# Assignment


## About the dataset
The data set you will be using is the same set we used last time the UCI Machine Learning DataSet repository.  
http://mlr.cs.umass.edu/ml/datasets/Balance+Scale

It is a Balance scale weight & distance database.  You have a left weight and distance and a right weight and distance.  There are three categories:
* B is balanced
* L is scale tips left
* R is scale tips right

For the purposses of this assignment, we are going to define balance, we are going to define the categories slightly differently.  We are not going to look for perfect balance, instead we are going to look for a "close" balance.  Still compute  left weight*distance and right weight * distance.  If absolute value of the difference is less than 0.5, we will tag it as balanced.  Otherwise if the left product is greater, then we have a tip left, equal is balanced, right greater is tip right.

This data set exhaustively gives examples for all 625 posible combinations of weights of 1, 2, 3, 4, 5 with distances of 1, 2, 3, 4, 5.

If generating new instances, we should restrict the weight and distance to be positive.

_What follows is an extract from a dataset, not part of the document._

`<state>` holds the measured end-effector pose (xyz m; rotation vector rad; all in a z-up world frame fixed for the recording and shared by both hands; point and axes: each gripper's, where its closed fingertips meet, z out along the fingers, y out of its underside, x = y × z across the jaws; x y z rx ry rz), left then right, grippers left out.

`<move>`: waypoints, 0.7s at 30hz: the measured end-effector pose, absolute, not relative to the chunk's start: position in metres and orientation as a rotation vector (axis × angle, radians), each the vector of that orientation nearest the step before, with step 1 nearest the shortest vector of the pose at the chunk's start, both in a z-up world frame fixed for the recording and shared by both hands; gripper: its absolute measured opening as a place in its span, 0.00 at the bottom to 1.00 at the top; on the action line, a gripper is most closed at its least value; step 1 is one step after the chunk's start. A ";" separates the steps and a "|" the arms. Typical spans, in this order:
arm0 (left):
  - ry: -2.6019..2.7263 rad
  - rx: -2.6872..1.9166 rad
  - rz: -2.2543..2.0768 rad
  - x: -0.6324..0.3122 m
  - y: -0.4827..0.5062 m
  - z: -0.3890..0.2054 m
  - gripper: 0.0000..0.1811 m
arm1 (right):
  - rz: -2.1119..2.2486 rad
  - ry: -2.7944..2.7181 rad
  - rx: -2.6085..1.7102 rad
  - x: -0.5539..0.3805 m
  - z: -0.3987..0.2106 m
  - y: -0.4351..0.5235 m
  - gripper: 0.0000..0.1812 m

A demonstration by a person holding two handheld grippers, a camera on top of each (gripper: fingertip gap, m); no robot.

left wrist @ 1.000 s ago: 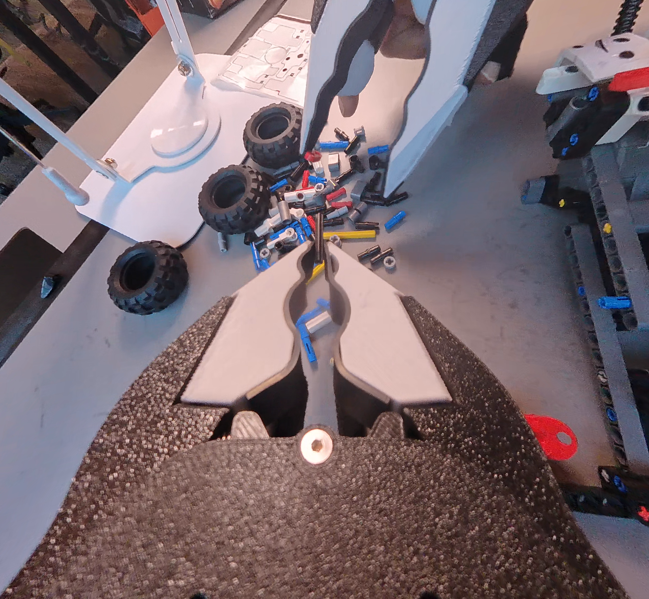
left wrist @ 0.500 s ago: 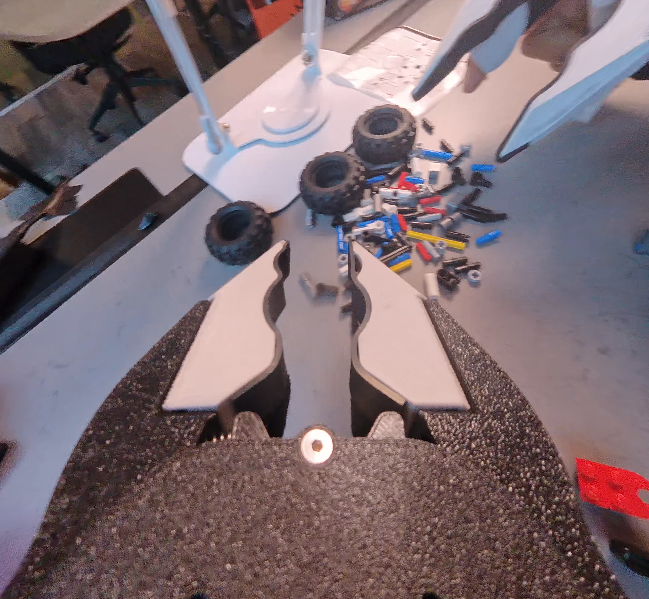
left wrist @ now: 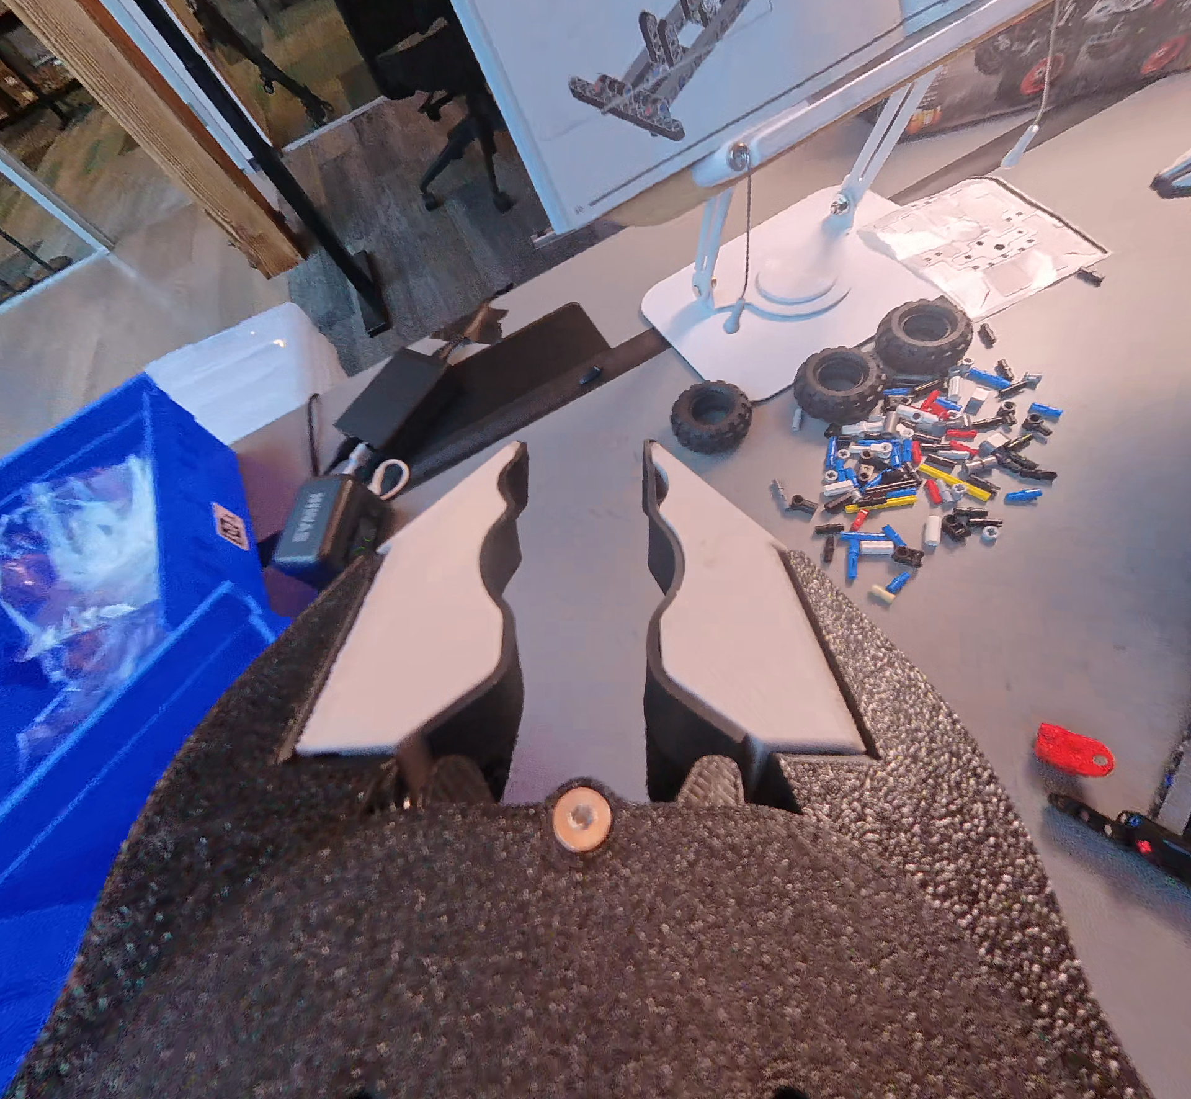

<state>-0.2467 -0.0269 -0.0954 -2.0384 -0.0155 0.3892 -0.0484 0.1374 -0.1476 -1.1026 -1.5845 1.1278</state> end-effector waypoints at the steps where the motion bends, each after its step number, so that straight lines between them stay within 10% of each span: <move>1: -0.006 -2.048 0.407 -0.250 -0.030 -0.087 0.19 | 1.123 -1.585 -1.102 -0.048 -0.147 0.138 0.00; 21: 0.332 -2.750 0.684 -0.377 -0.041 -0.191 0.21 | 1.050 -1.633 -1.128 -0.045 -0.160 0.143 0.04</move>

## Given: Get the DataSet and Cross Validate
We use a decision tree to give us a base line. We cross validate because the decision tree will overfit the data.

In [14]:
import pandas as pd
from sklearn.metrics import accuracy_score, precision_score, recall_score, f1_score

# Get the data setimport pandas as pd
balance_df = pd.read_csv("balance-scale.csv")

# Add new features
balance_df["Left-Product"]=balance_df["Left-Weight"]*balance_df["Left-Distance"]
balance_df["Right-Product"]=balance_df["Right-Weight"]*balance_df["Right-Distance"]

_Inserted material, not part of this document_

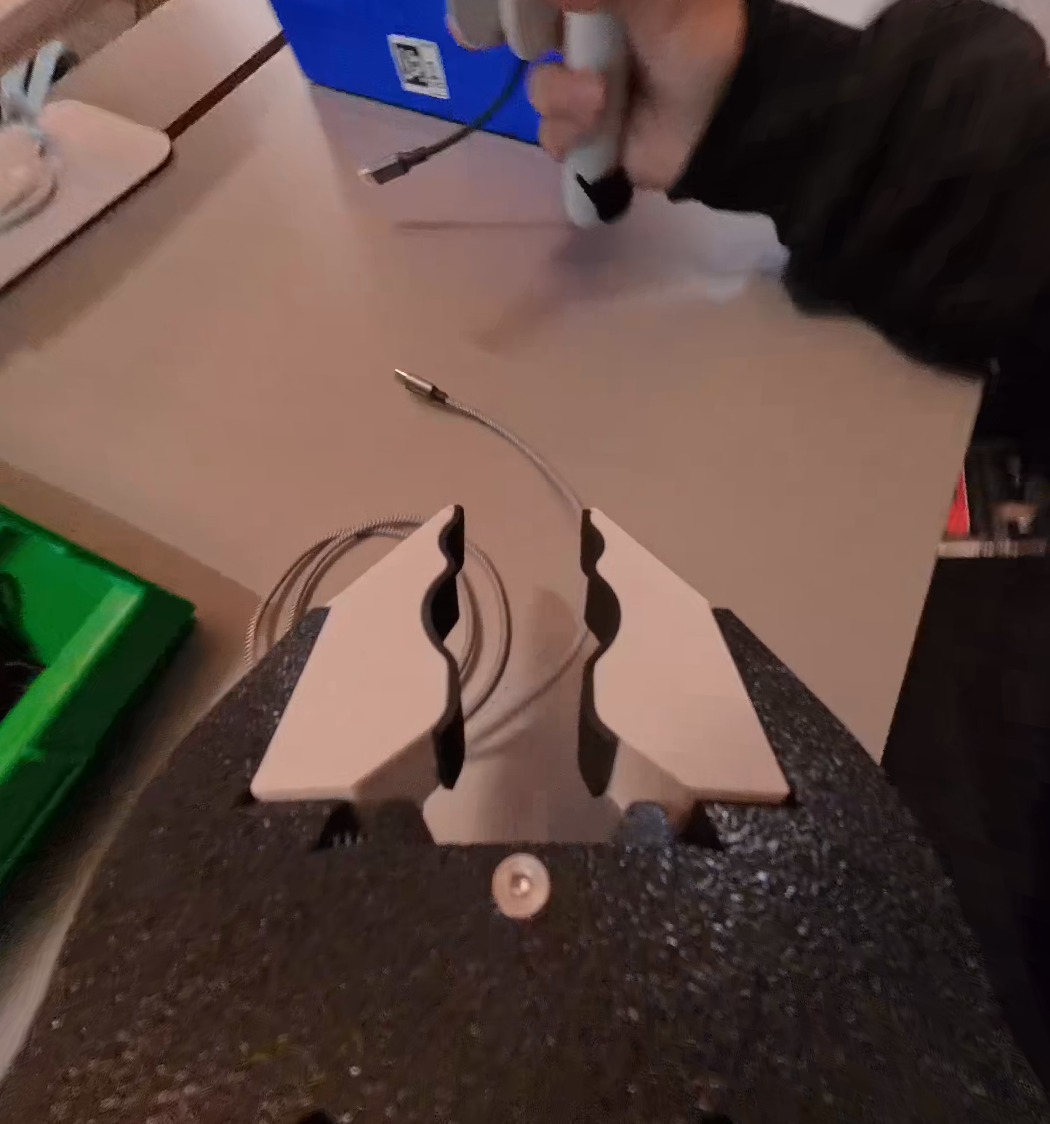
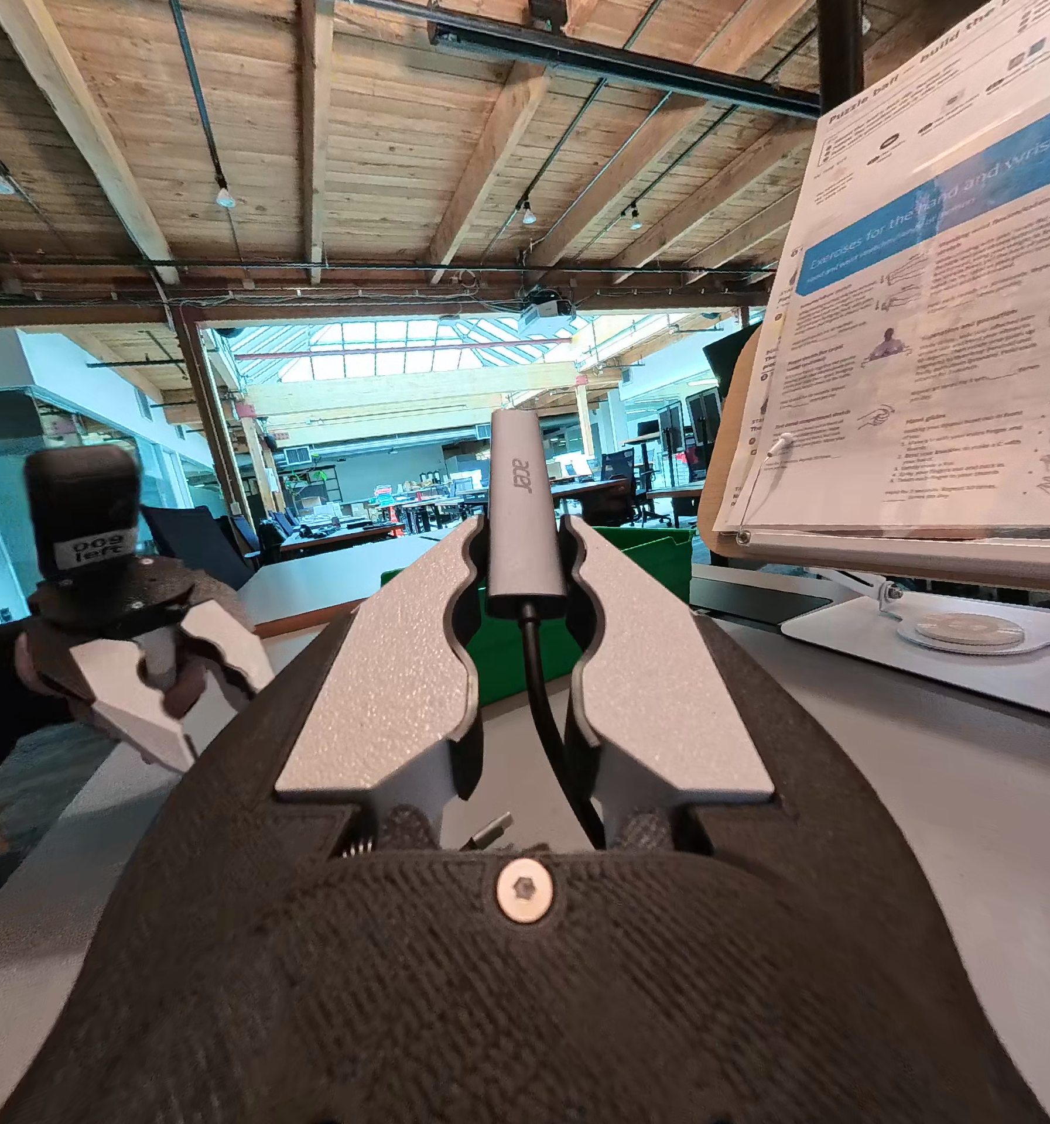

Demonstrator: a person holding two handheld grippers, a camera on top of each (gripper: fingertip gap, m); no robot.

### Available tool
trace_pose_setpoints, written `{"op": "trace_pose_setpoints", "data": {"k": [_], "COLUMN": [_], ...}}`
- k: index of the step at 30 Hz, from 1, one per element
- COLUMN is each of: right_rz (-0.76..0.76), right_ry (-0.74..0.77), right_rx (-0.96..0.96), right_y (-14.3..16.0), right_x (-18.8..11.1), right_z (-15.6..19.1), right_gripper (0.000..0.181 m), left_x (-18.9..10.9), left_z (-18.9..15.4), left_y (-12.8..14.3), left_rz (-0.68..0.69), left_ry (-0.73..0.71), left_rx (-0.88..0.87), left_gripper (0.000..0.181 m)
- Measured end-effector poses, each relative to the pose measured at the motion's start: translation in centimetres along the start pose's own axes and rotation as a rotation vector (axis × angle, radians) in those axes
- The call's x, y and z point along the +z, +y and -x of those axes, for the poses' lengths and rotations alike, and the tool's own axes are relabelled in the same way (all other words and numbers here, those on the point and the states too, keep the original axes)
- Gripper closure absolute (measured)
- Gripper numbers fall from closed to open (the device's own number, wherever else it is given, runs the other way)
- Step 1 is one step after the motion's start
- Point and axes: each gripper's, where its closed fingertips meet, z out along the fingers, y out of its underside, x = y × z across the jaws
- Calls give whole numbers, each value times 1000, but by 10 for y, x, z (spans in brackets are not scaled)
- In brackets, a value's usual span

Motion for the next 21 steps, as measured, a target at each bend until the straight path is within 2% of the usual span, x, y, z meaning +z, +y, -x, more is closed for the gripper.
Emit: {"op": "trace_pose_setpoints", "data": {"k": [4, 8, 13, 16, 19, 21], "right_rz": [12, 15, -1, -6, 1, 8], "right_ry": [-2, -2, 7, 13, 23, 32], "right_rx": [-3, -8, 3, 9, 4, -4], "right_y": [3, 4, 0, -1, 0, 0], "right_x": [0, 0, -2, -3, -3, -3], "right_z": [0, 0, -4, -6, -7, -8], "right_gripper": [159, 159, 160, 160, 160, 159], "left_x": [53, 105, 130, 137, 139, 135], "left_z": [17, 33, 36, 43, 45, 47], "left_y": [-15, -5, -13, -13, -12, -19], "left_rz": [42, 146, 136, 148, 144, 113], "left_ry": [-37, -13, 26, 0, -33, -107], "left_rx": [-198, -369, -457, -432, -264, -108], "left_gripper": [146, 148, 154, 165, 179, 181]}}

# Use a decision tree classifier and cross validate
from sklearn.tree import DecisionTreeClassifier
X = balance_df[["Left-Weight", 'Left-Distance', "Right-Weight", "Right-Distance"]]
y = balance_df['Class']

from sklearn.model_selection import KFold
validation_accuracy = []
validation_f1 =[]
fold_and_validate = KFold(n_splits=5, shuffle=True, random_state=145)
for train_set_indices, validation_set_indices in fold_and_validate.split(X):
    cv_train_set = X.iloc[train_set_indices]
    cv_train_target = y.iloc[train_set_indices]
    
    cv_decision_tree = DecisionTreeClassifier()
    cv_decision_tree.fit(cv_train_set, cv_train_target)
    
    cv_xvalidation = X.iloc[validation_set_indices]
    cv_y_true = y.iloc[validation_set_indices]
    cv_y_predicted = cv_decision_tree.predict(cv_xvalidation)
    
    cv_accuracy_score = accuracy_score(cv_y_true, cv_y_predicted)
    cv_f1_score = f1_score(cv_y_true, cv_y_predicted,  average="weighted")
    validation_accuracy.append(cv_accuracy_score)
    validation_f1.append(cv_f1_score)
    
print("Cross validation accuracies are: ", validation_accuracy)
print("Cross validation f1 scores  are: ", validation_f1)


# 

Cross validation accuracies are:  [0.768, 0.728, 0.808, 0.776, 0.824]
Cross validation f1 scores  are:  [0.7848807339449542, 0.7592982926012721, 0.8044112149532711, 0.7894983077528532, 0.8310622488437334]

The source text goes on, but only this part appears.